Charles Matthews charles.r.matthews at ntlworld.com
Tue Mar 27 16:20:25 UTC 2012


On 27 March 2012 15:52, Ken Arromdee <arromdee at rahul.net> wrote:

> On Tue, 27 Mar 2012, Charles Matthews wrote:
>
>> Reading what you have written above, and then
>>
>> http://en.wikipedia.org/wiki/**Wikipedia:Biographies_of_**
>> living_persons/Noticeboard#**Chris<http://en.wikipedia.org/wiki/Wikipedia:Biographies_of_living_persons/Noticeboard#Chris>
>> Butler_(private investigator)
>>
>> and other serious discussions on that page, I'm unconvinced that you
>> actually have a point here.
>>
>
> Why?
>
> I clarified what I didn't think worked: BLP rules which say "do what you
> are
> required to do anyway according to other rules, but try really hard this
> time".  How exactly can such a rule ever being a benefit, and how did it
> bring any benefits in this case?
>
>
> So you have been arguing that without the BLP policy, and without the
noticeboard set up to help compliance with the policy, just the same close
investigations of the actual reliability of sources that nominally fall
within "RS" would be going on?  I don't agree, and I wonder if anyone else
does.
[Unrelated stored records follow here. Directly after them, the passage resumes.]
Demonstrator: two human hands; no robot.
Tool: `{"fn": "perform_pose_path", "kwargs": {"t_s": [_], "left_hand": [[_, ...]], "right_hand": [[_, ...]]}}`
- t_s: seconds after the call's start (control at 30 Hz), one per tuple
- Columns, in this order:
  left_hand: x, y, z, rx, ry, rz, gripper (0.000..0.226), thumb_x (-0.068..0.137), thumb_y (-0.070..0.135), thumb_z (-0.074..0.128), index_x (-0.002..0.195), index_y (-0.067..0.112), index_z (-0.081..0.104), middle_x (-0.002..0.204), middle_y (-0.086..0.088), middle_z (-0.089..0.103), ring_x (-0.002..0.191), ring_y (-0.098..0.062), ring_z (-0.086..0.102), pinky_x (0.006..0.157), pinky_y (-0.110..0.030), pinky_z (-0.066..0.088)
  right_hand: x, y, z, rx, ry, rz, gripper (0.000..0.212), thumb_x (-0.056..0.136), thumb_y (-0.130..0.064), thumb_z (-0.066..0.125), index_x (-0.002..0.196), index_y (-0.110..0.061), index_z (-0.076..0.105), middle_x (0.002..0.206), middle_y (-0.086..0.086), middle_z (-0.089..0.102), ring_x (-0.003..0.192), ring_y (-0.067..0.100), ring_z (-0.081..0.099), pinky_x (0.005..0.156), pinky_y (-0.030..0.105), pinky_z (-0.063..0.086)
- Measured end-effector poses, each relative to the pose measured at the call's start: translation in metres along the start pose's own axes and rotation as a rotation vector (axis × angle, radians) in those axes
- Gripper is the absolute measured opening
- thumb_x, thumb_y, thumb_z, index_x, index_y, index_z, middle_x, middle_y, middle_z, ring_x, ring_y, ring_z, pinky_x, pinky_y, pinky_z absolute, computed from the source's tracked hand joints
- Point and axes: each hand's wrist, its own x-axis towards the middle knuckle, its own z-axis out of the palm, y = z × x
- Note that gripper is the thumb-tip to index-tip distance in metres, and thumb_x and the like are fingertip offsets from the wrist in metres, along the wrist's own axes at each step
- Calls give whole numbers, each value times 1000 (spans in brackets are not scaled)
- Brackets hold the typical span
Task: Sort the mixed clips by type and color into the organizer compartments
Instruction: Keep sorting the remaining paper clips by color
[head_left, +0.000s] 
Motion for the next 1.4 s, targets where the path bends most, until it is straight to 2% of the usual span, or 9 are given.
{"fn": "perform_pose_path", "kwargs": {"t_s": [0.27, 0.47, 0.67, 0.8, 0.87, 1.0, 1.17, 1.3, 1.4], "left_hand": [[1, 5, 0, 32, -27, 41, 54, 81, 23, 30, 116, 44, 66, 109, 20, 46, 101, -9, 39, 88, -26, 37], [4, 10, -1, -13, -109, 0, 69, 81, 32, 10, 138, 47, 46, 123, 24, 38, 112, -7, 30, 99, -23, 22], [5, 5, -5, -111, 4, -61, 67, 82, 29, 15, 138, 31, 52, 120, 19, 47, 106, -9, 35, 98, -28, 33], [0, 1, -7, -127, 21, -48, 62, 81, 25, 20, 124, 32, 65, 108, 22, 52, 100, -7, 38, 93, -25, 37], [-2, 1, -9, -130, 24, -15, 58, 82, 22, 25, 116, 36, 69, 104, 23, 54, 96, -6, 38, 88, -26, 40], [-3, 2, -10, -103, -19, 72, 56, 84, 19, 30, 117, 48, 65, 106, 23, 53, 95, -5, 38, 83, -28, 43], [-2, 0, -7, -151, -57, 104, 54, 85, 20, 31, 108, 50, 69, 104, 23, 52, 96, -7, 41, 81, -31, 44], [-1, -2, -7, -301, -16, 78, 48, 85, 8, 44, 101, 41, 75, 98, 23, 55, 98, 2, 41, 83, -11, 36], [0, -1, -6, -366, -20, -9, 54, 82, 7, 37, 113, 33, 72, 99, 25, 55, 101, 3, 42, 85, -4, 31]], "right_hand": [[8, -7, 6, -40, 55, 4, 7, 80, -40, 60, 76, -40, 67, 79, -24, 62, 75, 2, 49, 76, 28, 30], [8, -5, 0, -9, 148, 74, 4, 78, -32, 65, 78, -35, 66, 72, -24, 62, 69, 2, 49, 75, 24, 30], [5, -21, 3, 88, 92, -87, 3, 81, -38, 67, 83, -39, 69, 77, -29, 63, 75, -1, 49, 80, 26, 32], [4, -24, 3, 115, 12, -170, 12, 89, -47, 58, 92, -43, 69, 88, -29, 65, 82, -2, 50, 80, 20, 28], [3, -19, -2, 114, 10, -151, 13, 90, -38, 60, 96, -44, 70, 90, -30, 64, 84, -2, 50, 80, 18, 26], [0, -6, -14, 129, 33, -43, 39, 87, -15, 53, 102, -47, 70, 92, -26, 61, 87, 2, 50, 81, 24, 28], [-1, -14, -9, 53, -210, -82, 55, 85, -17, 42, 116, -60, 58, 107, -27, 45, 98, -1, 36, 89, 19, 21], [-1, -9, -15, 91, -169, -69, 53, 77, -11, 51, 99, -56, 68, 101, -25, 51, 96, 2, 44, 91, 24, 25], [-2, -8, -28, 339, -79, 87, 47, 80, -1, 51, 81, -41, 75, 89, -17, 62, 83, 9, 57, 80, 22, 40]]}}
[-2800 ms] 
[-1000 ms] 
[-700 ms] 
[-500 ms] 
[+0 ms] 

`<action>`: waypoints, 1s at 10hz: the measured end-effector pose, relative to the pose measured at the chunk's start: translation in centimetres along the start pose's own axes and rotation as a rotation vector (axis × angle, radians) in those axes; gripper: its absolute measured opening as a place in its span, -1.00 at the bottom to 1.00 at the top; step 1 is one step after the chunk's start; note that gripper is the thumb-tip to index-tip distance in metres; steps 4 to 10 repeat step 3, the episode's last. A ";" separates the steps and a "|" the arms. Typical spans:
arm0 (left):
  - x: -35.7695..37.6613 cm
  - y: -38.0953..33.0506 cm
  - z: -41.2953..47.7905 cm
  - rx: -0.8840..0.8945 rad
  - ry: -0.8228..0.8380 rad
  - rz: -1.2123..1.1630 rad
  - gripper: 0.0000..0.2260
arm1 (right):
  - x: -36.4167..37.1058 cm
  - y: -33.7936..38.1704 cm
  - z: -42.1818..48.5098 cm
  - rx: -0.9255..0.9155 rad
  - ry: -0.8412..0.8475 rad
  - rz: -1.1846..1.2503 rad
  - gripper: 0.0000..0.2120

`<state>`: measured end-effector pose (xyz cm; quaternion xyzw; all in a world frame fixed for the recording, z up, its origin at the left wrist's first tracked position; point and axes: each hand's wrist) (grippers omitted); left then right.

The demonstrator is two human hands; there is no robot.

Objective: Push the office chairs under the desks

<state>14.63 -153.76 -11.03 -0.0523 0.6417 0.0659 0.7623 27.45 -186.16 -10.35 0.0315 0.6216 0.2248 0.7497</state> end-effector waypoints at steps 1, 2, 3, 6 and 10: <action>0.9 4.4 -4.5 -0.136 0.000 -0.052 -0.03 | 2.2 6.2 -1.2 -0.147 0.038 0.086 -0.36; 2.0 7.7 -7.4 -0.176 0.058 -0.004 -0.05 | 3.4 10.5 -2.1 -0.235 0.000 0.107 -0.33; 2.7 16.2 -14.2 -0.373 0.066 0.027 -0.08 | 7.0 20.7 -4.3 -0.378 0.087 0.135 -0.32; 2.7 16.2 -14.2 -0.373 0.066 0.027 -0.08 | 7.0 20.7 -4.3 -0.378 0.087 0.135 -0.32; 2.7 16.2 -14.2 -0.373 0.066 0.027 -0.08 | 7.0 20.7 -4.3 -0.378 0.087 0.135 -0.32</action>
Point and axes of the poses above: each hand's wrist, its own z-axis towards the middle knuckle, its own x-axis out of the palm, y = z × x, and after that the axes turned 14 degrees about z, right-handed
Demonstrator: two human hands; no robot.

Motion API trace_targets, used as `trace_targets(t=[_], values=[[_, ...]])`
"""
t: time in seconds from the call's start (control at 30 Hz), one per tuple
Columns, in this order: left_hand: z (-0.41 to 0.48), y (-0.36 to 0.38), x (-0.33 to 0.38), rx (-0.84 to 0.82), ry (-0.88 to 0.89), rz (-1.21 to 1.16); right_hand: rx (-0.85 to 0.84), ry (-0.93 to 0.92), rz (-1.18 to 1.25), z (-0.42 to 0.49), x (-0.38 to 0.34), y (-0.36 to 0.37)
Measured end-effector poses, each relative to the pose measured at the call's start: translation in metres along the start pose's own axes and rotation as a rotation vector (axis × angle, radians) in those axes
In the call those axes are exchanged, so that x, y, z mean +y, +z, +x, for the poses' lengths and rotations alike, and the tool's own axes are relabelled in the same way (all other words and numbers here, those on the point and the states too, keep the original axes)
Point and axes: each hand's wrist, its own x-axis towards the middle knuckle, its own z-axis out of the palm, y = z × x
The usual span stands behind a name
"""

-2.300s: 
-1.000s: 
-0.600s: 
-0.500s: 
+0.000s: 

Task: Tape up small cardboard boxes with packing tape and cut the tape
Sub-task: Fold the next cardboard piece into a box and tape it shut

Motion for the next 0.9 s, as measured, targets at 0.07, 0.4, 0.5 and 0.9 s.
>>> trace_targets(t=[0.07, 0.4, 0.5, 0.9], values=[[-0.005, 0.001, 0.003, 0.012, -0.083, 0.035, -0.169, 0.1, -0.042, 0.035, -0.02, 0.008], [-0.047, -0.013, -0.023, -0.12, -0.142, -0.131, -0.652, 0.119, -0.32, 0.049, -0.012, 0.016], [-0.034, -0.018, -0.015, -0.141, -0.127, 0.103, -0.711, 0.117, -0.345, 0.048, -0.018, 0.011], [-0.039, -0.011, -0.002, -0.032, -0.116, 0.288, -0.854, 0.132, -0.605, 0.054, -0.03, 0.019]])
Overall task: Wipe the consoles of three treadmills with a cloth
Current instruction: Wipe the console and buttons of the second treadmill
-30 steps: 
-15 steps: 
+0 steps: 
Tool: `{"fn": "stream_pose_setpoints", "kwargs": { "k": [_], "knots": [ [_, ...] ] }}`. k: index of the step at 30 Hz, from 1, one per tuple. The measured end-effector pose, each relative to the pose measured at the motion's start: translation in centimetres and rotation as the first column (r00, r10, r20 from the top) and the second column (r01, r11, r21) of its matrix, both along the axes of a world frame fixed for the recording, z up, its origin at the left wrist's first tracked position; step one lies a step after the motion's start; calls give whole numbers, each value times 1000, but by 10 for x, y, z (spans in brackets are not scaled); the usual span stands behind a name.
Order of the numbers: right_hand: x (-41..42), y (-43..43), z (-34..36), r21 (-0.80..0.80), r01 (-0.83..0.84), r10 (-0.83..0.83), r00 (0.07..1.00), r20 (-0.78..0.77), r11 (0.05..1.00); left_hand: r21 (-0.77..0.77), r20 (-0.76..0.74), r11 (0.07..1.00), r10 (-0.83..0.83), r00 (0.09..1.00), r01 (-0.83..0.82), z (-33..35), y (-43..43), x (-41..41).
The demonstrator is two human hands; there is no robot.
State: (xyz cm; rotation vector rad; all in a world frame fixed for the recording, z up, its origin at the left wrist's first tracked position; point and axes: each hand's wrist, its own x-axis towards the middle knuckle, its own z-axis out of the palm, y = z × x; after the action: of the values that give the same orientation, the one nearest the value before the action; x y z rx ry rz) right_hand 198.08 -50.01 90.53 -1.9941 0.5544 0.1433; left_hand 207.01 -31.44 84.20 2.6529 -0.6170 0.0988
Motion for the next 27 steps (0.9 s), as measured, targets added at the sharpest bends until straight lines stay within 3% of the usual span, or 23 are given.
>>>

I'm not the biggest fan of noticeboards, qua unchartered processes;
but in this case it seems to be working, and having WP:BLP there fairly
clearly has something to do with it.

I note we had a silly onsite discussion on WP:COI recently, based on a
similar and quite fallacious style of argument that the COI guideline was
in effect vacuous. It isn't, and BLP policy isn't, and it seems to me that
to argue that these things make no odds at all fundamentally misunderstands
two things: (i) that pages that express a single and clear idea in the
policy area really are needed; and (ii) the way enforcement actually works
is by decentralisation. We have to do things in a way that scales, and
looking at (for example) NPOV in different places in different ways makes
sense. Or putting it another way, unpacking our ideas is worthwhile, and we
have gone a long way since saying "five pillars" was enough.